The max I would give up at this point to trade him is, Eddy Curry, 1st round pick(that we get for randolph) and Landry Fields.

Thats the most I would give up mid-season, and if that doesnt get it done I would risk waiting it and rolling the dice on him not signing an extension.


----------



## Dre (Jun 20, 2003)

urwhatueati8god said:


> Pass. There's no sense in trading for him now when he can be had for nothing next year.


Pretty much


----------



## hroz (Mar 4, 2006)

I would trade for him if I was a Knick.

The reason?
The Knicks need a centre and have a logjam at the wings. 
Rautins Mason Douglas Walker Azabuike Williams plus one of Fields Gallinari and Chandler wont be getting minutes next season.

Best to trade them off so the Knicks can get a centre with any money in the salary cap next season.

Plus Randolph and Mozgov are not contributing like they need to be and are tradeable pieces. Turiaf can be signed for cheaper next season.

Presuming Carmelo walks across to the Knicks.

????
Stoudemire ????
Anthony Gallinari
Fields
Felton ???

That would be the rotation. Its about filling out those question marks, not keeping pieces the Knicks dont need.


Having said that not sure Carmelo is the piece the Knicks need. Defensively is where the Knicks seem to struggle. A good defensive centre like Dalembert would do wonders.


----------



## syxx (Nov 20, 2005)

urwhatueati8god said:


> Pass. There's no sense in trading for him now when he can be had for nothing next year.

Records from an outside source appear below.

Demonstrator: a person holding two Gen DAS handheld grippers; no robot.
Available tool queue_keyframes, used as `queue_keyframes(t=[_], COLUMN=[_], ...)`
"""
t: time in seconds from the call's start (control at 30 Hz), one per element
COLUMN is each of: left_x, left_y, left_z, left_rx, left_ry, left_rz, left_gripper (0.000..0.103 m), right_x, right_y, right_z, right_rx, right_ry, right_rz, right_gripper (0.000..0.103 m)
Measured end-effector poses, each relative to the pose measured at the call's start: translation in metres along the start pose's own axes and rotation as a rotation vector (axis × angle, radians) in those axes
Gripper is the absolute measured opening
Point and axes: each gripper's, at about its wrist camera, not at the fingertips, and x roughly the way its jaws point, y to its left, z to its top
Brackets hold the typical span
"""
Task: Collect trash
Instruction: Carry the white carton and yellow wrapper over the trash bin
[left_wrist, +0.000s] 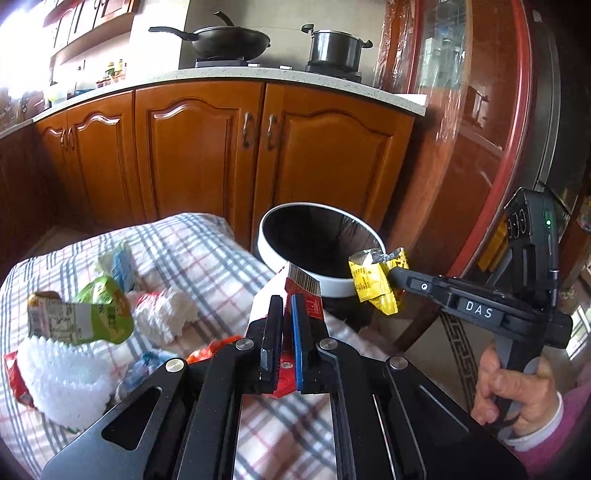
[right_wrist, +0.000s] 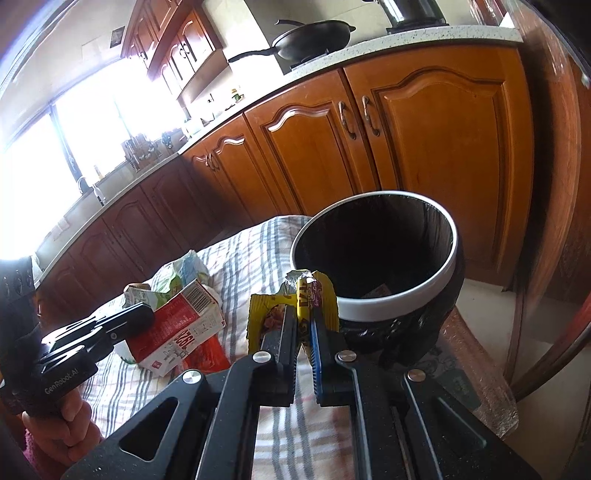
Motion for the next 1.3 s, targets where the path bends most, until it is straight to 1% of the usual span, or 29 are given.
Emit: queue_keyframes(t=[0.27, 0.5, 0.73, 0.9, 1.17, 1.3], left_x=[0.021, 0.049, 0.083, 0.105, 0.133, 0.146], left_y=[-0.014, -0.024, -0.028, -0.032, -0.036, -0.036], left_z=[0.023, 0.047, 0.064, 0.073, 0.082, 0.083], left_rx=[0.005, 0.012, 0.004, 0.000, 0.003, -0.002], left_ry=[-0.013, -0.022, -0.001, 0.010, 0.034, 0.059], left_rz=[-0.023, -0.029, -0.025, -0.016, -0.011, -0.010], left_gripper=[0.004, 0.004, 0.004, 0.004, 0.004, 0.004], right_x=[0.004, 0.010, 0.023, 0.033, 0.048, 0.055], right_y=[-0.015, -0.033, -0.054, -0.064, -0.078, -0.086], right_z=[0.017, 0.033, 0.048, 0.051, 0.058, 0.056], right_rx=[-0.004, -0.002, 0.013, 0.012, 0.022, 0.033], right_ry=[-0.016, -0.026, -0.020, -0.005, 0.019, 0.037], right_rz=[-0.032, -0.065, -0.086, -0.096, -0.100, -0.097], right_gripper=[0.006, 0.006, 0.006, 0.006, 0.006, 0.008])
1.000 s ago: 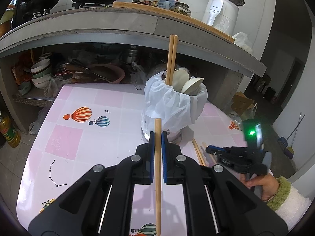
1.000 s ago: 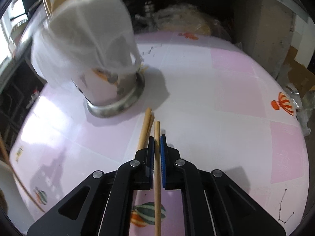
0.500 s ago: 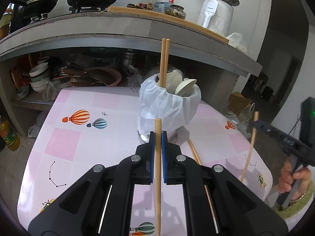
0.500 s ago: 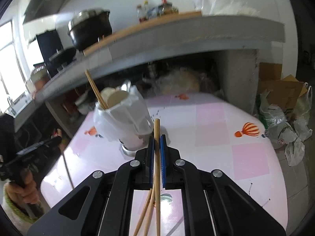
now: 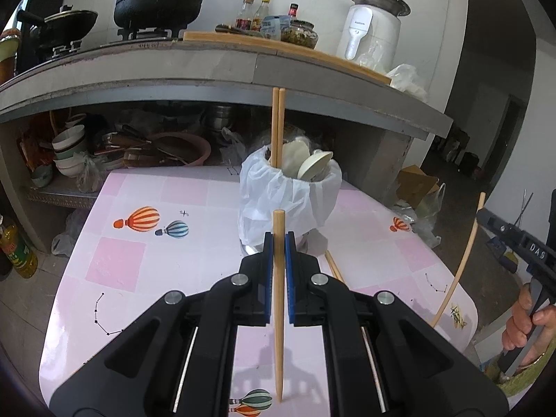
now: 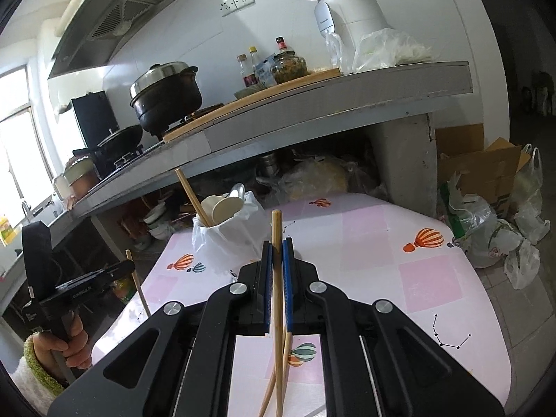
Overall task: Organize utensils
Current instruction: 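Lift the chopsticks upright with right tool while left tool holds its chopstick above the holder, then lower left tool's chopstick into the bagged holder while right tool holds its chopsticks upright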
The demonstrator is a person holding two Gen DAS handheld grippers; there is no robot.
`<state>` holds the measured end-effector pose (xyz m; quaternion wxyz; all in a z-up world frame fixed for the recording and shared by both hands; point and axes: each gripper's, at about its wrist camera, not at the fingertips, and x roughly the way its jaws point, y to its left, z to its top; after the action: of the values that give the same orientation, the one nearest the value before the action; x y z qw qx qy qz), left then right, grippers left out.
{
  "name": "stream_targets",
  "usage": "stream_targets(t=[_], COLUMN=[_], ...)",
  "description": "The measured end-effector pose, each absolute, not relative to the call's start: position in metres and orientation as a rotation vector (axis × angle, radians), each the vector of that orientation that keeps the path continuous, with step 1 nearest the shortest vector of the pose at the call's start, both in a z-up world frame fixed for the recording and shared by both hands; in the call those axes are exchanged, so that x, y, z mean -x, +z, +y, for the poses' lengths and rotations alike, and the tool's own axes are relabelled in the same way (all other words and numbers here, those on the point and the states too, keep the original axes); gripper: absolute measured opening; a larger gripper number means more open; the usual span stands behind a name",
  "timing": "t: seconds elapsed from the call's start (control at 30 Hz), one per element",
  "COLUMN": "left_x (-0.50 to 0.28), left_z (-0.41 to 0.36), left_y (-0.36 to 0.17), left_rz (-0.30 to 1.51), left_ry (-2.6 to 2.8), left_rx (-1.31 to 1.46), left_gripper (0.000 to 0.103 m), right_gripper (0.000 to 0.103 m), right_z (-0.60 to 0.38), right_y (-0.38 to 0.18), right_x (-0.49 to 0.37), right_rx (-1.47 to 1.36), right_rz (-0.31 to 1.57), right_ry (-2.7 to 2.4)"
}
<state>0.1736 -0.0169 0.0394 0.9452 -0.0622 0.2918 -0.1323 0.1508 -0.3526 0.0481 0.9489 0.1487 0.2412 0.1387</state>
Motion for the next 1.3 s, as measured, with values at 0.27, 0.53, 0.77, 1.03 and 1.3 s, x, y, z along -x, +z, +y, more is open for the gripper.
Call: stream_targets(t=[0.27,0.53,0.77,1.03,1.3], left_x=[-0.166,-0.166,-0.167,-0.182,-0.221], left_z=[-0.024,-0.037,-0.043,-0.05,-0.057], left_y=[0.07,0.113,0.147,0.193,0.206], left_rz=[0.516,0.426,0.351,0.246,0.212], left_ry=[-0.287,-0.323,-0.342,-0.34,-0.304], left_rx=[0.123,0.116,0.119,0.106,0.095], left_gripper=[0.006,0.006,0.006,0.006,0.006], right_gripper=[0.006,0.006,0.006,0.006,0.006], right_z=[-0.353,-0.358,-0.36,-0.364,-0.365], right_y=[0.048,0.045,0.044,0.039,0.038], right_x=[-0.148,-0.145,-0.146,-0.151,-0.156], right_rx=[-0.313,-0.329,-0.333,-0.353,-0.352], right_rz=[0.481,0.481,0.483,0.494,0.507], right_ry=[0.303,0.311,0.316,0.322,0.314])
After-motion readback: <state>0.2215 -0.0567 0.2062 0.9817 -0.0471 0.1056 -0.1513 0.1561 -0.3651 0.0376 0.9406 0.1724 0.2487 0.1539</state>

I agree with this sentiment. Whats the point of the Knicks trading away valuable assets (Chandler/Galinari I guess) for Melo when they can sign him and trade those aforementioned assets for another decent player.


----------



## ans1928 (Feb 2, 2011)

Truknicksfan said:


> Read more: http://www.nydailynews.com/blogs/knicks/#ixzz1879puhqS
> 
> 
> I kind of disagree, if we know he wants to be a knick, why not just sign him in the offseason. If he is true to his word about not signing an extension with another team, we could have him and all of our players we have now.
> ...


I agree with you. Waiting to sign him in the off season is a way better option than possibly losing Gallinari, Fields, or Chandler, in any combination. Picking up Amare has really turned the Knicks around, obviously, and what we have now works. Would I take Melo over any of those three players? Yes, it's Carmelo Anthony, but signing him in the off season and not having to lose any of our starting five would make us that much better


----------